Gabbard: We have to look to who poses a threat to the United States.
SCARBOROUGH: I understand that, but there are a lot of people who don’t pose a direct military threat to the United States who consider themselves to be adversaries of the United States.
GABBARD: That is…
SCARBOROUGH: Vladimir Putin poses…or considers America to be an enemy. We consider Russia to be an adversary. Do you consider Assad to be an adversary of the United States:
GABBARD: When I looks at, whether it’s Syria or Russia or Turkey or China or other countries in the world, I look a their interests and are their interests counter to our interests?
BRZEZINSKI: What would you say he is, to the United States? If you cannot say he’s an adversary or an enemy, what is Assad to the US, what is the word?
GABBARD: You can describe it however you want to describe it. My point is whether it is Syria or any of these other countries, we need to look at how their interests are counter to or aligned with ours.
GABBARD: It’s important to talk about how our military is being used, what it is costing them, what it is costing the American people, and whether or not those missions, those objectives, serve the security of the United States and the American people.
I think that Cruz’s speech, Gabbard’s interview, and President Trump’s statements and actions in Syria and Afghanistan all point to an emerging political consensus in American foreign policy.

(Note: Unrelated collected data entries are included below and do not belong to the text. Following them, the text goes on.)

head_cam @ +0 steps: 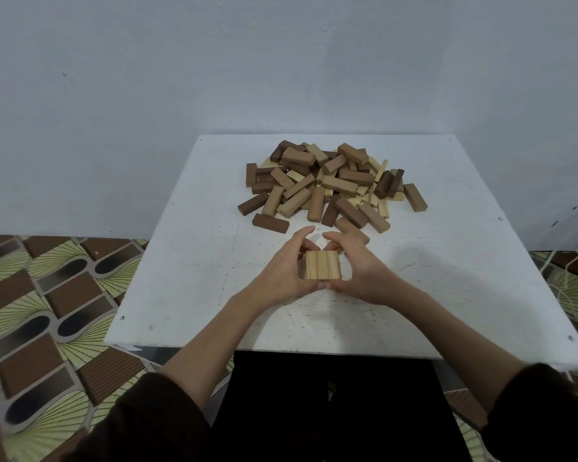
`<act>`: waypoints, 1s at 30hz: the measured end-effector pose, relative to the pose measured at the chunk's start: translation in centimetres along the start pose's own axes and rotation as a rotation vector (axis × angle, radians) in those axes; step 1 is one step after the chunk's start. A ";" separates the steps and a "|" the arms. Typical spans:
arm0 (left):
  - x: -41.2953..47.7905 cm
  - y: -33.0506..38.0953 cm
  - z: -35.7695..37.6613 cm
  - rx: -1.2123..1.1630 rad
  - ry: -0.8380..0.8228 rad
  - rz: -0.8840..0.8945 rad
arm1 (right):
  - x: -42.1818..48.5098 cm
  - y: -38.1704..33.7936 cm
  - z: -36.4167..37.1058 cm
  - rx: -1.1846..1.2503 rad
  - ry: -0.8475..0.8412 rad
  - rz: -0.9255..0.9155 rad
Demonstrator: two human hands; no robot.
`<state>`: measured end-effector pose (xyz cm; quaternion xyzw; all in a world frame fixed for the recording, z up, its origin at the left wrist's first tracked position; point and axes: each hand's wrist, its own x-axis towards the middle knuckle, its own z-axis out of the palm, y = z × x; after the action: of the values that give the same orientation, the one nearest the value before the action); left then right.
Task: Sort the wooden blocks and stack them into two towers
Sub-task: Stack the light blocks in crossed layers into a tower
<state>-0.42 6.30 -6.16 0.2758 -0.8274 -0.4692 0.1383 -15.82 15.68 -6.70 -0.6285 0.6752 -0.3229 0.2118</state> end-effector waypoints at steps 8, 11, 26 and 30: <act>0.0 -0.2 0.0 -0.014 0.008 -0.017 | 0.2 0.1 0.0 0.014 -0.014 0.056; -0.2 -0.5 0.2 -0.002 0.039 -0.001 | -0.1 0.0 0.0 -0.012 0.006 0.019; -2.0 -1.7 2.1 0.624 0.074 0.044 | -2.7 -0.8 2.2 -0.445 0.032 0.126; -1.8 -2.2 2.3 0.692 0.062 0.035 | -2.6 -0.5 2.5 -0.524 0.009 0.122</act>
<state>0.65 8.09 -9.13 0.3062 -0.9375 -0.1499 0.0700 -13.45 17.82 -8.43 -0.6185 0.7734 -0.1266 0.0577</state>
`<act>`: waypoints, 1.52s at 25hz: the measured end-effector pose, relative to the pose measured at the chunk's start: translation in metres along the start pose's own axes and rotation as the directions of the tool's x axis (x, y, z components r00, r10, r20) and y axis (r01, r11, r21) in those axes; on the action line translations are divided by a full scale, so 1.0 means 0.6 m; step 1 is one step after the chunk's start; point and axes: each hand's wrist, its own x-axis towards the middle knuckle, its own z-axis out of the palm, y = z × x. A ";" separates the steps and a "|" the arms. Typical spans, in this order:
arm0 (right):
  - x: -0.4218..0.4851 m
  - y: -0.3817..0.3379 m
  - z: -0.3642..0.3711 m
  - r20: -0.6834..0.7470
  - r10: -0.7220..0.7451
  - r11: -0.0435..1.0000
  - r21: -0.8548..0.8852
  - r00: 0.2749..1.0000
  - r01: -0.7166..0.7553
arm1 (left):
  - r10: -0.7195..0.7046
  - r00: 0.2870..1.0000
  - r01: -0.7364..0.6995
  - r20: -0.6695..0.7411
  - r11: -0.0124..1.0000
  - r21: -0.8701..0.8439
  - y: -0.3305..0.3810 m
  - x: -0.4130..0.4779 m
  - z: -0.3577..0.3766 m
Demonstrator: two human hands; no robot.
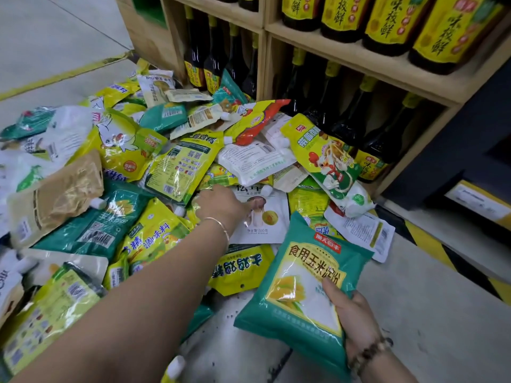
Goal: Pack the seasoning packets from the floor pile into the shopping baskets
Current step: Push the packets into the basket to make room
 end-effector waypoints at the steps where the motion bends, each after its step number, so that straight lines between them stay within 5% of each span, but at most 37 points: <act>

American interests determine how American troops are used. And while I fail to understand why Gabbard fangirls on Assad…is it that dippy mustache? The greasy hair?…she is totally correct about the folly of labeling nations as enemies and adversaries. And I like the way she boxes Syria and Turkey together. I don’t think Putin sees us as an enemy because I think he’s smarter than that. We should see Russia for what it is, a competitor in some areas and a potential partner in others. If we view them as an enemy than we have the utter stupidity of circumscribing the ability of this or any administration to negotiate and cut deals with Moscow without their patriotism being questioned. I think you see this playing out best with China. We are cooperating with them in some areas, like trade, but we are confronting them militarily in the South China Sea. We can’t control how other nations see us, but we can control how we see other nations and viewing them in a Manichean manner is dangerous, expensive, and stupid. I hope we are moving beyond this visceral response to foreign affairs and learning to define our interests and work to achieve those interests and not reorder the world in our image.